TASK ITEM:
Review the listing and copy each line that holds the word "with".

-=-=-

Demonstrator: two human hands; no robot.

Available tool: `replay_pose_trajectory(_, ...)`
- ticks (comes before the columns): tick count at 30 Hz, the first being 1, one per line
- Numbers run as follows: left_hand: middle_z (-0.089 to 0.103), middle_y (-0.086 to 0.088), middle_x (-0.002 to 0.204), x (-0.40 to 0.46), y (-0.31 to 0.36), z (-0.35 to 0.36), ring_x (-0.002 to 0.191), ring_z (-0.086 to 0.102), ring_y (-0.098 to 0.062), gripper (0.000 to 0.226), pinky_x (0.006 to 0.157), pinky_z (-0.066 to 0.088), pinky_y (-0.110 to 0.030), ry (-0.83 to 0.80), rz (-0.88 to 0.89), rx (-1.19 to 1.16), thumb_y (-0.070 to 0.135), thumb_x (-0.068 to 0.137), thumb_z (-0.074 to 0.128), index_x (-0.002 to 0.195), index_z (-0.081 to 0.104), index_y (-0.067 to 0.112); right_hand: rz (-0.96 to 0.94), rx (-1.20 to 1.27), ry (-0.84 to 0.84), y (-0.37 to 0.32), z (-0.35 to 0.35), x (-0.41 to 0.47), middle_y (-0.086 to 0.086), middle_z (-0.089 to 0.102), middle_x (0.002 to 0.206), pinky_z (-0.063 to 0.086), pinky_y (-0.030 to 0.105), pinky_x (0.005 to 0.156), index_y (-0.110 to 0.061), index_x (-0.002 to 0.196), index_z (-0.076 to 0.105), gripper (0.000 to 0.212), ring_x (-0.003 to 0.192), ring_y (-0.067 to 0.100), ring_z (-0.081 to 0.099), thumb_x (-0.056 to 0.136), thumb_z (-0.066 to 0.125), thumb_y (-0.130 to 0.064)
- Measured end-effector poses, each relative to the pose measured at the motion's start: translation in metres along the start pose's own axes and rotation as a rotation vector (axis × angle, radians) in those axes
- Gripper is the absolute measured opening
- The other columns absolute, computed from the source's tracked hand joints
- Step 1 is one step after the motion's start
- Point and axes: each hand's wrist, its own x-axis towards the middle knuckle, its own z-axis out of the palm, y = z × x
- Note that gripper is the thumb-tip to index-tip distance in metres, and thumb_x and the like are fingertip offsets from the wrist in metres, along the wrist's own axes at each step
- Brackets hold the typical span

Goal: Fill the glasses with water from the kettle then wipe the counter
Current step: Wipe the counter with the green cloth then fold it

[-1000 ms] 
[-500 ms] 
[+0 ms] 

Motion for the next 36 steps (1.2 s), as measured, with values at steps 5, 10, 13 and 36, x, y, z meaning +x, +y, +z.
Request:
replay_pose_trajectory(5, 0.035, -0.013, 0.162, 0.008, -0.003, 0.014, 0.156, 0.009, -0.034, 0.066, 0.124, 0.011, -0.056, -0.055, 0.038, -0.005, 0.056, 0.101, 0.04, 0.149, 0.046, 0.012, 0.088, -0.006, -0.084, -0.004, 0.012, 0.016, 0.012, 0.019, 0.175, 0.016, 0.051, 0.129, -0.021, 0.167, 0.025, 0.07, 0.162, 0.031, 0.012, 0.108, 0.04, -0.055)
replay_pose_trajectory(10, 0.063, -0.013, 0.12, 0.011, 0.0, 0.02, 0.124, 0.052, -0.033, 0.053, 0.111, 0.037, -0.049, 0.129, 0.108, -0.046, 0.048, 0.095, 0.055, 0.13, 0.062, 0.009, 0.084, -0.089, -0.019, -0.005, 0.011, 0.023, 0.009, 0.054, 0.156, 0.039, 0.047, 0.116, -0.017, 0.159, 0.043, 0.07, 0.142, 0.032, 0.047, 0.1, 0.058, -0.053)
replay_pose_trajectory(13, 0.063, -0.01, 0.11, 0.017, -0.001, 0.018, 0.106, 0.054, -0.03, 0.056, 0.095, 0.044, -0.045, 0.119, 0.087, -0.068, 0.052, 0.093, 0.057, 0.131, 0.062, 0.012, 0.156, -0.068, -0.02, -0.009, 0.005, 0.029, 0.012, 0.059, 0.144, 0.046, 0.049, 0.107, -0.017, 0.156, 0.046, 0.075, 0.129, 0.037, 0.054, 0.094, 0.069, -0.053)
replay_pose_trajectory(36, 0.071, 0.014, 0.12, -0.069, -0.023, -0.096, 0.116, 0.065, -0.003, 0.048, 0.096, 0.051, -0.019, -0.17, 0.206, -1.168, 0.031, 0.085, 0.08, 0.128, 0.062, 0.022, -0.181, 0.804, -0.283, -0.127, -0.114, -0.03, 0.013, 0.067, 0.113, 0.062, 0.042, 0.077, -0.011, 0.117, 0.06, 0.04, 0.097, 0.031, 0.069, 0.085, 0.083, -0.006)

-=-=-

REPLY:
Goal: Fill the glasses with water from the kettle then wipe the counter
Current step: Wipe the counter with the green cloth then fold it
Motion for the next 36 steps (1.2 s), as measured, with values at steps 5, 10, 13 and 36, x, y, z meaning +x, +y, +z.

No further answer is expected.